Preprocessing for Travatar

As Travatar requires parsing, the preprocessing is a bit heavier than that necessary for other translation toolkits. There is some information on the Parsing page about how to do this for each language. However, there are a lot of fine details and it is easy to mess things up, so we provide a default preprocessing script that supports English (en), Japanese (ja), Chinese (zh), German (de), and French (fr). To use it follow the directions below:

Installing Programs

The first thing that you will need to do is install programs other than Travatar that are needed to parse your particular language pair.
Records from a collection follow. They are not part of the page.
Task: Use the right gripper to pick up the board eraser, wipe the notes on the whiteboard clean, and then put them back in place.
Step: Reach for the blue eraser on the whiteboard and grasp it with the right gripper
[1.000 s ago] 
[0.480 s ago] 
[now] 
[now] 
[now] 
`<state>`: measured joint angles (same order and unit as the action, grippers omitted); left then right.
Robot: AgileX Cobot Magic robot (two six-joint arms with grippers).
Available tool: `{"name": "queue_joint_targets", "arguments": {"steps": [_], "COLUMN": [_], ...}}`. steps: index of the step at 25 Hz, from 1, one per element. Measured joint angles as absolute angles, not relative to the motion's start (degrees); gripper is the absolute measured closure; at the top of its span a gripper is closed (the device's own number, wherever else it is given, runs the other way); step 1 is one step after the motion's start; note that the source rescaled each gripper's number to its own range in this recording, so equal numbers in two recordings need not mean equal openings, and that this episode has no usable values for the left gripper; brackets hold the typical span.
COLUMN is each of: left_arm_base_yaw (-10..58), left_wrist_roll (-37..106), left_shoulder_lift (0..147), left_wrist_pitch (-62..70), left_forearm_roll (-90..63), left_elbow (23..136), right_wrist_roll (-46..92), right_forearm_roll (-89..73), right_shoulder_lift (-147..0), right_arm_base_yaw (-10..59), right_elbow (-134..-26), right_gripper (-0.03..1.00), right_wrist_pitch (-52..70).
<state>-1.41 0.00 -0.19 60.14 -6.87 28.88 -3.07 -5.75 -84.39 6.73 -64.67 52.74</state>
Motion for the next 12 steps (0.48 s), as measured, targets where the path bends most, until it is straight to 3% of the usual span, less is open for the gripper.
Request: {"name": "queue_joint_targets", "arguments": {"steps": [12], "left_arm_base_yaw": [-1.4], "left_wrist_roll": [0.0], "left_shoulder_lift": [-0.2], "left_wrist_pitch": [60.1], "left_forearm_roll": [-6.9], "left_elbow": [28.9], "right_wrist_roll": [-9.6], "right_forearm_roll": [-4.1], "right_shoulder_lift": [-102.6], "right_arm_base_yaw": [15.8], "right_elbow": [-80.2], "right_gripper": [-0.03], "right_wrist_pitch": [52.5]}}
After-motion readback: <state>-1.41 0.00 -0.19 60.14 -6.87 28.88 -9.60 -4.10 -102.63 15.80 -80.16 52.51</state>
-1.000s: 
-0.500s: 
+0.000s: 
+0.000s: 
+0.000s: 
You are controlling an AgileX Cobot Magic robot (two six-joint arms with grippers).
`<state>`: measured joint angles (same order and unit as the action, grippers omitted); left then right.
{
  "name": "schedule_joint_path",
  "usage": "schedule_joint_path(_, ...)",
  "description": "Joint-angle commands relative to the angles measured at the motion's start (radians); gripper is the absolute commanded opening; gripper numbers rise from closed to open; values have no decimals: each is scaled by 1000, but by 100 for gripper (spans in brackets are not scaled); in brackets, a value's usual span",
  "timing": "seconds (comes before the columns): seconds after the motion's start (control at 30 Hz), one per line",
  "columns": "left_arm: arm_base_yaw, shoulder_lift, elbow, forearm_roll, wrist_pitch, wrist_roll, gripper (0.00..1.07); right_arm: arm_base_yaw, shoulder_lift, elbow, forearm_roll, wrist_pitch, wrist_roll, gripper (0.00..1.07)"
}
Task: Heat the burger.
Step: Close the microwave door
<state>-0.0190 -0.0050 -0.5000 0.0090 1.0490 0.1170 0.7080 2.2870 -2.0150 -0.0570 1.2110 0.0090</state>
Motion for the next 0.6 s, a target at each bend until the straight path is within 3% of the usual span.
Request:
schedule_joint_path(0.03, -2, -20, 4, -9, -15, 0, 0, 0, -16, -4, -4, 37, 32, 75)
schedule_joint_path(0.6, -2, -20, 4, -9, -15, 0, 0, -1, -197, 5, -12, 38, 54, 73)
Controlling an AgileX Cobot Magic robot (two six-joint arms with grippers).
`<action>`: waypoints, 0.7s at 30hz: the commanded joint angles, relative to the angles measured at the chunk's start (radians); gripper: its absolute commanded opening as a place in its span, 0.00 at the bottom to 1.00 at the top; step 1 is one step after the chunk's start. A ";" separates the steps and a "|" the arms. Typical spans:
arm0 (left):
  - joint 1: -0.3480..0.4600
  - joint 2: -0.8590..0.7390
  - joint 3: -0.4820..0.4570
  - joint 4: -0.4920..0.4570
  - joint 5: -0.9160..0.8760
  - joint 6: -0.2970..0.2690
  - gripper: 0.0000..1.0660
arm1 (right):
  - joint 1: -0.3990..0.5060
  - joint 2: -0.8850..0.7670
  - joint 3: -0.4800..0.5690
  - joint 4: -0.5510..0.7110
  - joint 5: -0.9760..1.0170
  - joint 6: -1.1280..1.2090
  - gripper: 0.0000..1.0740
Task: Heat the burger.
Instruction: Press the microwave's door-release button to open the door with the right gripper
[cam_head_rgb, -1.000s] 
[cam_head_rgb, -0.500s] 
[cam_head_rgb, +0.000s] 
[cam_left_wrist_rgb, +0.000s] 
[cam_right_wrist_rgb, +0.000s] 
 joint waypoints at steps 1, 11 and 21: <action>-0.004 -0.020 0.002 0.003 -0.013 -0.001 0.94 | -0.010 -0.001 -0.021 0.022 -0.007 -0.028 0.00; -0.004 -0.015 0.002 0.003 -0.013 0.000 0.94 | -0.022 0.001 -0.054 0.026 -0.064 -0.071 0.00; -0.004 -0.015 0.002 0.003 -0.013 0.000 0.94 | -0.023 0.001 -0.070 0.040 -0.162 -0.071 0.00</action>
The best place to install these programs is in $HOME/usr/local. If you install them in a different place you can specify them using -program-dir /path/to/tools when you run the preprocessing script.
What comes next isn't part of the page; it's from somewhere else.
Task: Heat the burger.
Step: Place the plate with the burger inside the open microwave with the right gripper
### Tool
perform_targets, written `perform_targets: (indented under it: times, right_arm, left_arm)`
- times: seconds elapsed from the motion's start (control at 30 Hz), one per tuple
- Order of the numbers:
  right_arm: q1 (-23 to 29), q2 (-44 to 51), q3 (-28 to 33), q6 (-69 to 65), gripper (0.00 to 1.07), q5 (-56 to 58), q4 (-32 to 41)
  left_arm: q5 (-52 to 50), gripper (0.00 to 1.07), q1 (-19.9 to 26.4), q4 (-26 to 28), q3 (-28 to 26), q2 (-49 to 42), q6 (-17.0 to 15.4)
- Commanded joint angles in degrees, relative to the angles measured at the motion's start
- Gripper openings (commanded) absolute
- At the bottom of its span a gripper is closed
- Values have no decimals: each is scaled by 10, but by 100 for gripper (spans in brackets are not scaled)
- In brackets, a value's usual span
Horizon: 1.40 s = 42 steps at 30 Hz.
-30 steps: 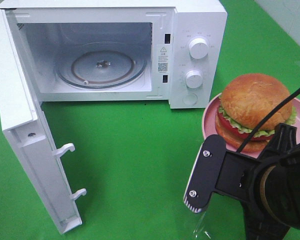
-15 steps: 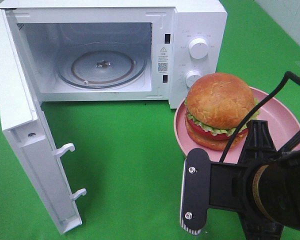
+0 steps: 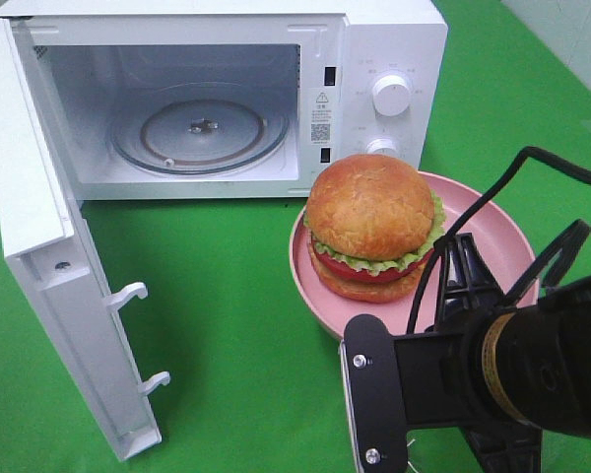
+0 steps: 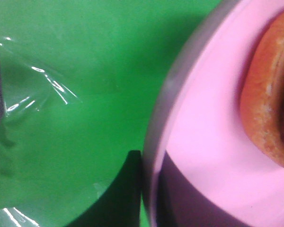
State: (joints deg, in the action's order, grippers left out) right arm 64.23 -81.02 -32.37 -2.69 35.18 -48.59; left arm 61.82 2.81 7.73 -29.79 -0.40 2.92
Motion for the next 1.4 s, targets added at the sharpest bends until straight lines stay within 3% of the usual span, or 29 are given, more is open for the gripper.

GIZA++ Aligner (all): Unzip, enter the giza-pp directory, make, and then run the following command:

cp GIZA++-v2/{GIZA++,plain2snt.out,snt2cooc.out,snt2plain.out,trainGIZA++.sh} mkcls-v2/mkcls .

Ckylark parser (en, zh, ja): Clone from git, enter the directory, autoreconf -i, ./configure, make.
Egret Parser (en, zh, ja): Unzip, run bash make-linux.sh.
KyTea Morphological Analyzer (ja): Unzip, enter the directory, ./configure, make and sudo make install.
Nile (optional): Requires several libraries, etc. Follow the install directions.

Running Preprocessing

Preprocessing Training Data

If you have all of the tools installed in the $HOME/usr/local directory, running the preprocessing script is quite simple. For example, considering translation between English and Japanese, we could run the following command to tokenize, clean, parse, and align our training data:

$TRAVATAR_DIR/script/preprocess/preprocess.pl
   -src en -trg ja -threads 4 -clean 60 -align train.en train.ja preproc-train

where train.en is the source file, train.ja is the target file, and preproc-train is the output directory. -threads indicates the number of threads you want to use (if you use more, preprocessing will finish more quickly), -clean 60 indicates you want to remove all sentences of more than 60 words, and -align indicates that you want to run GIZA++ to generate alignments. When preprocessing finishes, you will have a number of directories under preproc-train containing the corpus in various forms.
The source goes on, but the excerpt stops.